Every line in the material below that includes "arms" should be copied.

# [Dataset section]

________________

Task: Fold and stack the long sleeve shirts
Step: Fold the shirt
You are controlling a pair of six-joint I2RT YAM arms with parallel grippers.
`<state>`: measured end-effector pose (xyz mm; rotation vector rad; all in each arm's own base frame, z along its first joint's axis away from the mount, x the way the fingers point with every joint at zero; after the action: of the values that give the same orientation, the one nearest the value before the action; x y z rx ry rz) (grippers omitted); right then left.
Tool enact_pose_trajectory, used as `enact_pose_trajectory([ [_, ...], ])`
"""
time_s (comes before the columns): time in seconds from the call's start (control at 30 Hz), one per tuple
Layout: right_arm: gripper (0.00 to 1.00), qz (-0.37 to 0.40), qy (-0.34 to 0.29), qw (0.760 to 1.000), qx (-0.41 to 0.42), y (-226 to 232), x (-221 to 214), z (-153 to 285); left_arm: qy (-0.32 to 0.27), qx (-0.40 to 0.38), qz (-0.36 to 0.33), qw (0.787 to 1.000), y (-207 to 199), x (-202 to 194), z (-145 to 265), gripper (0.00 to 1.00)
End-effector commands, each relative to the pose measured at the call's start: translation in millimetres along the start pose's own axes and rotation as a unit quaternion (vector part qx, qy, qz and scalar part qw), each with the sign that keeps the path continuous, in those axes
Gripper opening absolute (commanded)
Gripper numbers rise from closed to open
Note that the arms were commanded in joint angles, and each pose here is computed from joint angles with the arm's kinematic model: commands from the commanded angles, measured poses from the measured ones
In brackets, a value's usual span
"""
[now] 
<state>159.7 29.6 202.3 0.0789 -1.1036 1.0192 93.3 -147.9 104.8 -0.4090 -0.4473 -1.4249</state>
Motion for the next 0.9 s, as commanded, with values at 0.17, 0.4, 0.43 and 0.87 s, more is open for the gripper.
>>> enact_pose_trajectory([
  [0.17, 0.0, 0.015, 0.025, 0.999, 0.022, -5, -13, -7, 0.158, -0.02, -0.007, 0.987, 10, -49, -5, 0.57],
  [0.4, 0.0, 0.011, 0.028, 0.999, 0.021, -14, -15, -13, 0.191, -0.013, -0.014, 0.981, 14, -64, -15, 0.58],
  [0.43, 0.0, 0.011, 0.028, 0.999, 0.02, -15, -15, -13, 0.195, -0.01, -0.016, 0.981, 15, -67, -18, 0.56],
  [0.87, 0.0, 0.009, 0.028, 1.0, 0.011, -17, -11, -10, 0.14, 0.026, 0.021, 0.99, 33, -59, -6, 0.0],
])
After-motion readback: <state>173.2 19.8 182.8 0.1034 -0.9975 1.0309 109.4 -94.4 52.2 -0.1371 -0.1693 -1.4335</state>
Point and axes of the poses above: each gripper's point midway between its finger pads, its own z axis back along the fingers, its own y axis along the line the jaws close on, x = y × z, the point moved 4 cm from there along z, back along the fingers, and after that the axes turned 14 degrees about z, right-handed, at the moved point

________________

# [Response to the task]
You are controlling a pair of six-joint I2RT YAM arms with parallel grippers.
Note that the arms were commanded in joint angles, and each pose here is computed from joint angles with the arm's kinematic model: commands from the commanded angles, measured poses from the measured ones

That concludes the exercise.